With OneDrive integration also included in Windows 8/10, you can sign in using Microsoft credentials and have your files, settings, apps, etc. stored in the cloud. You can log into another Windows 8/10 machine and all of that will follow you automatically.
It’ll keep track of all your favorites in IE/Edge, your desktop wallpaper, and lots more. You can buy extra storage and store your files on OneDrive and access them online or on your mobile device including the iPad, iPhone, and Android devices.
9. Refresh/Reset Your PC
Two cool new features of Windows 8/10 are the refresh and reset options. Reset will remove all your personal data, apps, and settings and reinstall Windows. Refresh will keep all data, apps and settings and reinstall Windows.
If you ever had to do this before in Windows XP or 7, you know what a real pain it is to try and restore Windows without deleting your personal data. And what happens if your PC doesn’t boot at all? Well, you can now refresh or reset from the boot screens.
10. Scaling for Different Screen Sizes
Along with the new UI interface, there have been many improvements in Windows 8/10 for scaling to different screen resolutions, screen sizes and pixel densities.
Even though this may seem minor, you will be able to use Windows 8/10 on everything from a small Windows phone to a giant 34 inch screen with 4K or higher resolution!

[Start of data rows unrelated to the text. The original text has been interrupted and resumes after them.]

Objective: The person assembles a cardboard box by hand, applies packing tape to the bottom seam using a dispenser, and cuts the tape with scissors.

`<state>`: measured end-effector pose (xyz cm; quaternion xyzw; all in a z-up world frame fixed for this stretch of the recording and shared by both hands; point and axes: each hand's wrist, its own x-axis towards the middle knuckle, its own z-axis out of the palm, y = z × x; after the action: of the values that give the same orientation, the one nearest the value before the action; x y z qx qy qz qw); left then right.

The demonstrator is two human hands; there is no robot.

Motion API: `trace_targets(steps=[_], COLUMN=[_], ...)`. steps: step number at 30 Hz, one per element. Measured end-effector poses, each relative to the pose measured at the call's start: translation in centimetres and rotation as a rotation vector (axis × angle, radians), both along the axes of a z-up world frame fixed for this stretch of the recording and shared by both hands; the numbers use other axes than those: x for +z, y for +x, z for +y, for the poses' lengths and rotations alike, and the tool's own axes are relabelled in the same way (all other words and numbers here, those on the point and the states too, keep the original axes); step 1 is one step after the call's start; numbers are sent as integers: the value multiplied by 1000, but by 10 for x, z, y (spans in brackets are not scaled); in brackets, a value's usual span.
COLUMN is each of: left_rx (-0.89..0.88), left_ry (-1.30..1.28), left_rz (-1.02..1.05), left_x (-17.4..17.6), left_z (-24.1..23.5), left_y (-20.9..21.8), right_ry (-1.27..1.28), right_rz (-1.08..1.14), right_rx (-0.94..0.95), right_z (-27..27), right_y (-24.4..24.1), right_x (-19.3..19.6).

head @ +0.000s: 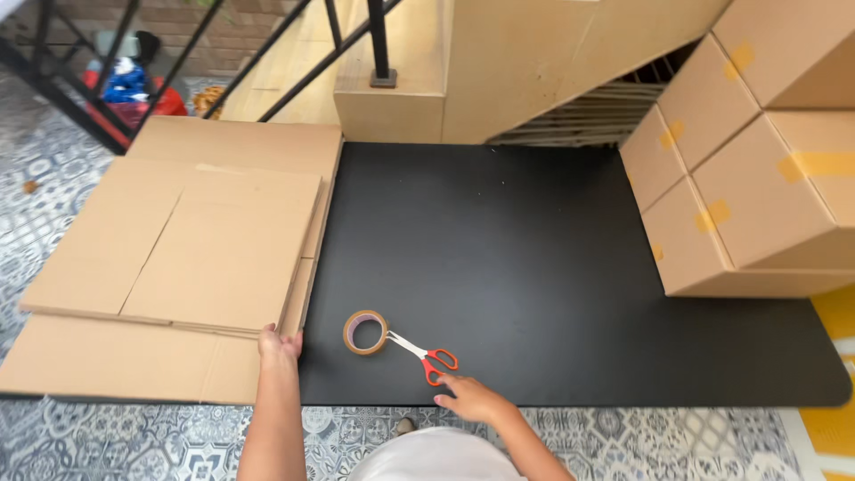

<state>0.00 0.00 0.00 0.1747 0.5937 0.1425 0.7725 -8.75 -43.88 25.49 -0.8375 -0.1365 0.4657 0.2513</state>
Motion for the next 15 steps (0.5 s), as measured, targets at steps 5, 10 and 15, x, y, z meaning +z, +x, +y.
trace_targets(steps=[5,10,15], left_rx=[231,563,547], left_ry=[-170,-368,-457], left_rz=[36,59,-15], left_x=[9,64,58], left_z=[-6,-22,-12], left_y=[36,33,28], right_ry=[-112,-227,-256], right_rz=[-27,64,120], right_rx=[-112,-308,-280], right_z=[-26,-35,-28], right_y=[-2,-12,-16], right_x=[-61,-41,-21])
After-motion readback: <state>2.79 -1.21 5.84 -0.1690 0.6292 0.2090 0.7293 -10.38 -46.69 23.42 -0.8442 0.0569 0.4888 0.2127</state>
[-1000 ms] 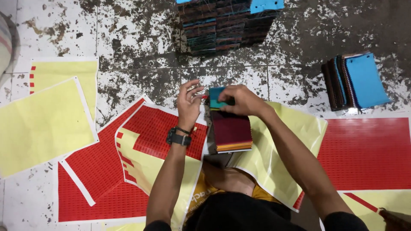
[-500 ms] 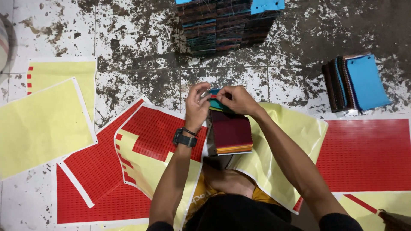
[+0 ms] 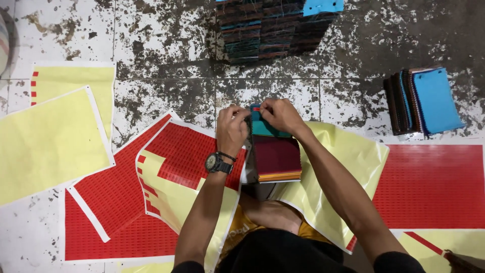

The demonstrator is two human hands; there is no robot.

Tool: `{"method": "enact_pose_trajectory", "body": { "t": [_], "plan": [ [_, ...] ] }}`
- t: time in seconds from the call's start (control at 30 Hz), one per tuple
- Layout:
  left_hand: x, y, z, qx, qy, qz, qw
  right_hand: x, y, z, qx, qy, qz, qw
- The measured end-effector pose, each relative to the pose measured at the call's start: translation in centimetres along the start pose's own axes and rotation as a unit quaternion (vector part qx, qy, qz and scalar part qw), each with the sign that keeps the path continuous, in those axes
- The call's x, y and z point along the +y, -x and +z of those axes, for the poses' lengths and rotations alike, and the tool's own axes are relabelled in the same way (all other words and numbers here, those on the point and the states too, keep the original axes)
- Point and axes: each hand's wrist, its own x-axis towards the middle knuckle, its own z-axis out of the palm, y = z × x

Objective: The person sits on the floor and assembles spiral-bound notebooks by hand. They peel red adhesive strips from yellow backing sheets and apply them to the spines of various colored notebooks, stacking the finished items.

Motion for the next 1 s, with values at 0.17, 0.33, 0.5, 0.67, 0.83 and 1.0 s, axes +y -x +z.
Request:
{"method": "enact_pose_trajectory", "body": {
  "t": [0.17, 0.33, 0.5, 0.67, 0.83, 1.0],
  "plan": [
    [-0.5, -0.3, 2.0, -0.009, -0.084, 0.055, 0.995, 0.5, -0.4, 0.8, -0.004, 0.033, 0.02, 0.999],
    [0.5, -0.6, 1.2, -0.018, -0.172, 0.075, 0.982, -1.4, 0.0, 0.0, 0.026, 0.071, 0.027, 0.997],
    [1.4, -0.9, 0.1, -0.053, -0.173, 0.046, 0.983, 0.7, -0.4, 0.2, 0.124, 0.283, -0.101, 0.946],
    [0.9, -0.3, -0.2, -0.045, 0.032, -0.068, 0.996, 2.5, 0.1, 0.9, 0.225, 0.298, -0.215, 0.902],
    [2.2, -0.9, -1.2, 0.03, 0.206, -0.2, 0.958, 2.0, 0.6, 0.8, 0.3, 0.301, -0.284, 0.86],
    [2.6, -2.2, -1.5, 0.015, 0.316, -0.292, 0.903, -1.5, 3.1, -2.6, -0.04, 0.021, -0.136, 0.99]
  ]
}}
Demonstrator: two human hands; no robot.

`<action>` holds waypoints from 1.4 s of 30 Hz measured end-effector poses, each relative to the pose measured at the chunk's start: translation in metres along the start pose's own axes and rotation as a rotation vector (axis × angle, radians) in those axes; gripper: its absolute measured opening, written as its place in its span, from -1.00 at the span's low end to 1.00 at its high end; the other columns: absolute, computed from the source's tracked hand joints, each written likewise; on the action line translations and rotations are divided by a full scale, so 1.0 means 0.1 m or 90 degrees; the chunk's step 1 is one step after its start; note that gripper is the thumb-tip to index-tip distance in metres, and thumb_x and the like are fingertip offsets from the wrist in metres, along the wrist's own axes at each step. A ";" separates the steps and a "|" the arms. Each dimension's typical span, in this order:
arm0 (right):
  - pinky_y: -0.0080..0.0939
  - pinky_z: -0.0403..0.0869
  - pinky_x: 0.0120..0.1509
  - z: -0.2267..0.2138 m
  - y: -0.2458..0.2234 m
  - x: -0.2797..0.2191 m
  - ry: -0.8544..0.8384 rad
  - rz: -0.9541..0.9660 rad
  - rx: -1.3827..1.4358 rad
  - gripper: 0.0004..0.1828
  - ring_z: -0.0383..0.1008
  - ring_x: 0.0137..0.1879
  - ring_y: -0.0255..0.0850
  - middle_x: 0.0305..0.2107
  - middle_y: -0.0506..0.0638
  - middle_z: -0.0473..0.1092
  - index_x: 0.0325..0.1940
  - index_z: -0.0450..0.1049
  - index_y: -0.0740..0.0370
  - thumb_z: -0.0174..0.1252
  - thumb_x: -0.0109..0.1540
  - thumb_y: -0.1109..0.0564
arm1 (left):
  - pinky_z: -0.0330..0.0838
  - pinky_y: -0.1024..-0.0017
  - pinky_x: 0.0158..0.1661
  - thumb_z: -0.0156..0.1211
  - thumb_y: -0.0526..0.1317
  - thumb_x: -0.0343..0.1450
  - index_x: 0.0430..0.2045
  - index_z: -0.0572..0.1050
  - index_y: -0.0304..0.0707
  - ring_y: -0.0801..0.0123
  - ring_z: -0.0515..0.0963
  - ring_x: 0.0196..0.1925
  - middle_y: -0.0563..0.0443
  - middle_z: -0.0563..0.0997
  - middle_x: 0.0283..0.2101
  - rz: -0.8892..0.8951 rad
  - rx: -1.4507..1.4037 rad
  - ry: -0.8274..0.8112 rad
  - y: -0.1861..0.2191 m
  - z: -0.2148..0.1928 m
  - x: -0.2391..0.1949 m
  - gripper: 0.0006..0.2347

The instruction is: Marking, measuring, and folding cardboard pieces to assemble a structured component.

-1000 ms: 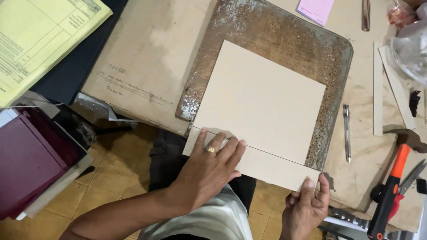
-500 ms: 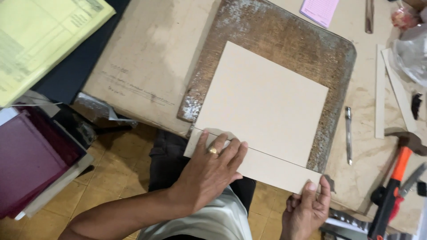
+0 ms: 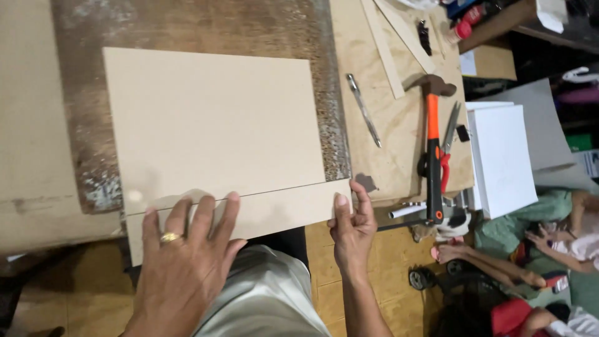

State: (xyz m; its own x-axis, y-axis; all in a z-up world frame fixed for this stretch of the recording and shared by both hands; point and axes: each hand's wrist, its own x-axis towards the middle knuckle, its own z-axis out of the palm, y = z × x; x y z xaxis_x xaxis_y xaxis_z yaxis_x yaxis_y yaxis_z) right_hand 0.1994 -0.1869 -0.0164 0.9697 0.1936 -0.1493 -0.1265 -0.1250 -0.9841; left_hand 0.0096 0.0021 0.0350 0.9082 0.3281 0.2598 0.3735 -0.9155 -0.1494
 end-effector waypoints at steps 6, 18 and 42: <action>-0.42 0.27 -0.41 -0.27 -0.31 0.40 0.005 -0.151 -0.215 -0.47 0.21 -0.51 -0.47 -0.65 -0.24 0.23 0.19 0.50 0.15 -0.04 0.36 -0.24 | 0.46 0.05 0.10 0.05 0.30 0.36 0.19 0.43 0.23 0.28 0.56 0.06 0.17 0.53 0.05 -0.009 0.005 0.025 0.02 0.06 0.02 -0.47; 0.03 0.60 -0.11 -0.09 -0.67 1.39 -0.116 -0.344 -0.675 -0.53 0.50 -0.22 0.01 -0.20 0.21 0.45 0.42 0.24 0.31 -0.09 0.40 0.22 | 0.46 0.13 0.09 0.11 0.33 0.30 0.18 0.43 0.26 0.34 0.55 0.11 0.15 0.49 0.07 -0.009 0.064 0.014 0.04 0.03 0.00 -0.44; -0.50 0.35 -0.41 -0.24 -0.37 0.59 -0.354 -0.260 -0.130 -0.89 0.42 -0.45 -0.48 -0.42 -0.07 0.55 -0.14 0.49 0.19 0.15 0.37 0.11 | 0.47 0.08 0.13 -0.06 0.27 0.41 0.25 0.34 0.19 0.28 0.52 0.12 0.13 0.45 0.08 0.019 0.064 -0.061 0.05 -0.01 0.02 -0.47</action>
State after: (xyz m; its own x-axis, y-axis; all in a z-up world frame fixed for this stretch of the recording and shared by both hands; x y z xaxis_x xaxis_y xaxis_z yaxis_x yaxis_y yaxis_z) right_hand 0.2666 -0.1946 0.0134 0.6742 0.7240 0.1462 0.3180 -0.1058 -0.9422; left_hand 0.0127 -0.0018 0.0358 0.9310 0.3267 0.1628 0.3593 -0.8987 -0.2516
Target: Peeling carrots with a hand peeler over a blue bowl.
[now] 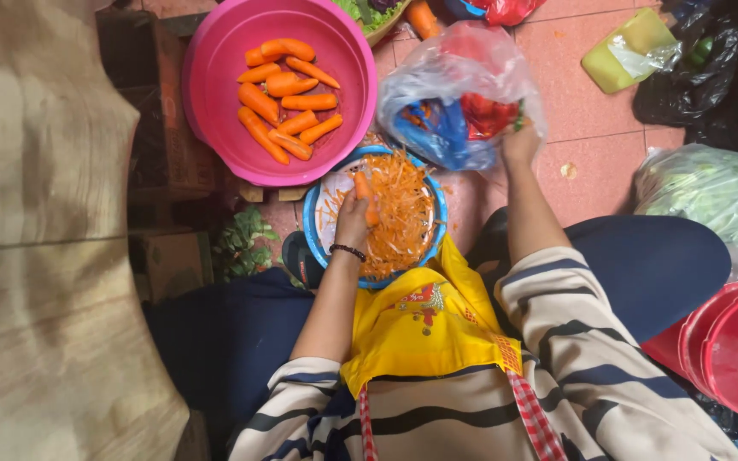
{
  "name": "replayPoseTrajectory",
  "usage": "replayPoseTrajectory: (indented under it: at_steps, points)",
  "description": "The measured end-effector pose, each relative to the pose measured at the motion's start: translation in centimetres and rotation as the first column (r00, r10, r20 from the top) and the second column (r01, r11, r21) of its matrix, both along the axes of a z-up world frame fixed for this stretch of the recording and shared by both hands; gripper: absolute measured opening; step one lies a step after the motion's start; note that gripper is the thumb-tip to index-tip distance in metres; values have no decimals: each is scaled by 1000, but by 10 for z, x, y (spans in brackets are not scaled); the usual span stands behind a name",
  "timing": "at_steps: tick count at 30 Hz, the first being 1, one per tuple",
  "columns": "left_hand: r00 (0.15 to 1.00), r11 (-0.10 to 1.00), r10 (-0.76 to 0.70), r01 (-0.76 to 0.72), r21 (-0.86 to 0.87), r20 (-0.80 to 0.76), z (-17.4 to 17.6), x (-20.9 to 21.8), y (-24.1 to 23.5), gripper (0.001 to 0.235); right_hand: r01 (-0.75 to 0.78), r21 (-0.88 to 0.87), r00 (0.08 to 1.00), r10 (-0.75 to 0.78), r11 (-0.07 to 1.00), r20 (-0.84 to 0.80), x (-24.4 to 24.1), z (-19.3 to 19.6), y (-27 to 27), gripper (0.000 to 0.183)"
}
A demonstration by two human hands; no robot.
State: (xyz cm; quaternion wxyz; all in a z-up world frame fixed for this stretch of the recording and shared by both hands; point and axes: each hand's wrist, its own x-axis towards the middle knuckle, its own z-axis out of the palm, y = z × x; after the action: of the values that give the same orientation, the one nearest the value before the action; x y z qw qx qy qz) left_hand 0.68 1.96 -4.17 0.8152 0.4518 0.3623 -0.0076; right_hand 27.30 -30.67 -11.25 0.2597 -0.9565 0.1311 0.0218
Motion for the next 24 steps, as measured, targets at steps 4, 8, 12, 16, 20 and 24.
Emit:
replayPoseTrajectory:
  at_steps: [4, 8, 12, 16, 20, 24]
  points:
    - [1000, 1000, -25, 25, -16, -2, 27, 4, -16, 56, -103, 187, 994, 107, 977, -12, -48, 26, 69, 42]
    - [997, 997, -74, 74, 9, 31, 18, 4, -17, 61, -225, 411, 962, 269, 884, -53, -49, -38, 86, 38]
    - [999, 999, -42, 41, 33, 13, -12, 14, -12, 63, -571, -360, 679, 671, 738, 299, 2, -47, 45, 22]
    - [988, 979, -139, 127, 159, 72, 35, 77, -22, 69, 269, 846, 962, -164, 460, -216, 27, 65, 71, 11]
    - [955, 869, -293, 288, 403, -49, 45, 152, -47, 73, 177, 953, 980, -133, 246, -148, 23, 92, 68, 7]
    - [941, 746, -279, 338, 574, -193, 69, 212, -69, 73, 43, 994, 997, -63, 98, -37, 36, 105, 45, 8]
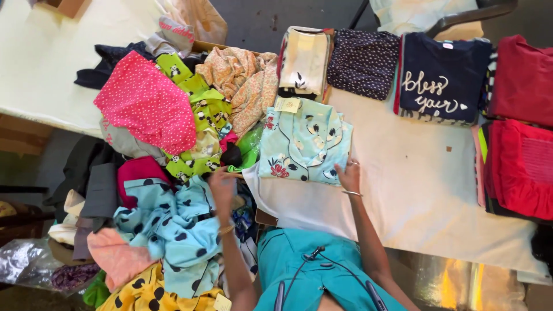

A lot of the apps in Windows 8/10 will be designed to automatically adjust to these different screen sizes and provide more/less content based on the size.
Overall, the Windows team has spent a lot of time trying to get things right and Windows 8/10 is a big step forward for PCs (mostly Windows 10). What are your thoughts about Windows 8/10? Do you enjoy using your PC? Let us know in the comments! Enjoy!